Bob, though the medical profession should accept a duty to take minimal risks or emotional burdens for a rational cause toward the benefit of the patient (such as attending an HIV patient or an influenza patient as examples) is one thing. But for a student, without explanation, to have to take whatever minimal risk is involved or whatever emotional effect might occur in tasting alleged urine for no clinical benefit, I think is no longer a professional duty.
Any risk taking by medical students should be based on informed consent.
As far as the risks involved in tasting unknown urine, though it was performed many years ago to identify diabetes and current literature suggests that HIV is not transmitted through urine, I still wonder if this action is always without any potential harm. ..Maurice.

 
At Wednesday, October 26, 2005 3:36:00 PM, Anonymous Bob Koepp said...

Maurice -
You are, of course, right that there is no strict "duty" involved in these cases. That said, I don't think we should minimize the risks accepted by physicians who exposed themselves to influenza (or even plague) when they had no effective means of protecting themselves from infection. Medicine is not nearly so "risky" a profession as it was only a few generations ago.

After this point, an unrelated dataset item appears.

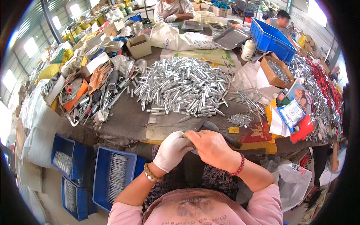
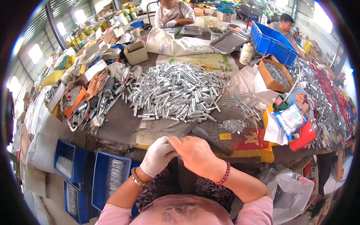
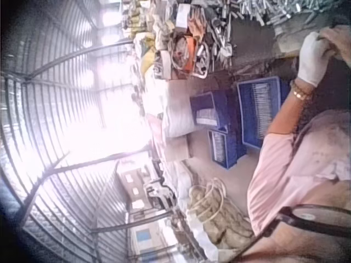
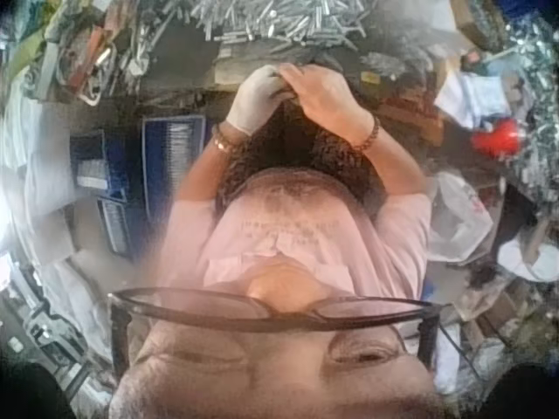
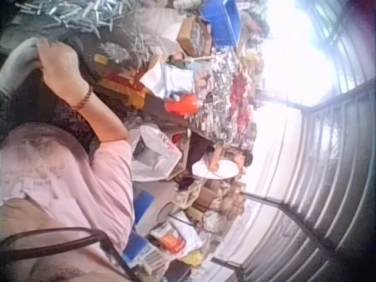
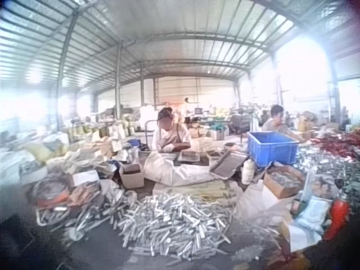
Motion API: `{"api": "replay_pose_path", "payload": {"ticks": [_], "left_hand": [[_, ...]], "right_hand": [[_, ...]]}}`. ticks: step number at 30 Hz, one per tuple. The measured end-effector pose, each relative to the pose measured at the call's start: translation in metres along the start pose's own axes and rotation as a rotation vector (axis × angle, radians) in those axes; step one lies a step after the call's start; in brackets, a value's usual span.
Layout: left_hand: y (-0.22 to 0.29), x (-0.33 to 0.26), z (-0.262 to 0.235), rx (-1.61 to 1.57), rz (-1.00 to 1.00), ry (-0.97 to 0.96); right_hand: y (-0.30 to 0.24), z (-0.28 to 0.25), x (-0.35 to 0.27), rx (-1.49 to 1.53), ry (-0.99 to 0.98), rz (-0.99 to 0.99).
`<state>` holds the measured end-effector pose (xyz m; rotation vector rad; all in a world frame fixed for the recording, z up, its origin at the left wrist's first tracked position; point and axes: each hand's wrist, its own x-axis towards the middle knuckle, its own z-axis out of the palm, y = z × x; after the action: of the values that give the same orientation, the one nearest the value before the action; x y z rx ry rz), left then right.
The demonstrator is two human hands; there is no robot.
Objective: The person assembles metal rods by fitting small metal pieces onto each rod and securing them on a metal anvil using a hand tool. The person then places the assembled rods into a blue plastic bin.
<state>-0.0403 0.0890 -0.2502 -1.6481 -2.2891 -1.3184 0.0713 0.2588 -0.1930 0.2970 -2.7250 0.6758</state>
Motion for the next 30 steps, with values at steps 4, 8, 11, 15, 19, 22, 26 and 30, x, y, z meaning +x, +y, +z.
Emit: {"api": "replay_pose_path", "payload": {"ticks": [4,8,11,15,19,22,26,30], "left_hand": [[0.001,0.006,-0.001,0.015,-0.002,-0.006],[-0.002,0.009,-0.004,0.077,0.011,-0.021],[-0.006,0.005,0.000,0.043,-0.014,-0.008],[-0.004,0.004,0.001,0.043,-0.002,0.017],[0.001,0.004,-0.002,0.005,-0.014,-0.021],[0.001,0.005,-0.002,0.008,-0.013,-0.028],[-0.001,0.004,-0.001,-0.001,-0.019,-0.034],[0.003,0.004,-0.002,-0.019,-0.023,0.005]], "right_hand": [[0.011,0.007,-0.006,0.015,0.087,0.080],[0.015,0.008,-0.001,0.068,0.176,0.042],[0.017,-0.002,-0.003,0.145,0.139,0.090],[0.030,-0.023,-0.018,-0.015,0.184,0.260],[0.044,-0.016,-0.038,-0.271,0.125,0.265],[0.044,-0.015,-0.039,-0.272,0.193,0.280],[0.022,-0.026,-0.054,-0.172,0.271,0.306],[-0.002,-0.039,-0.064,-0.139,0.246,0.291]]}}
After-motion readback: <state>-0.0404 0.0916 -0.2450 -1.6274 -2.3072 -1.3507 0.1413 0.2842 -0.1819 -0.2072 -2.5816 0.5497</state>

As for emotional burdens borne by students exposed to this sort of "gallows humor," I can't imagine that it is in the same league as the burdens arising from the "pressure cooker" environment of medical education.

 
At Thursday, October 27, 2005 8:29:00 PM, Blogger Maurice Bernstein, M.D. said...

Bob, this example of student education I presented is actually part of the entire “'pressure cooker' environment of medical education." I think it takes a special student to accept the life of a medical student and beyond. ..Maurice.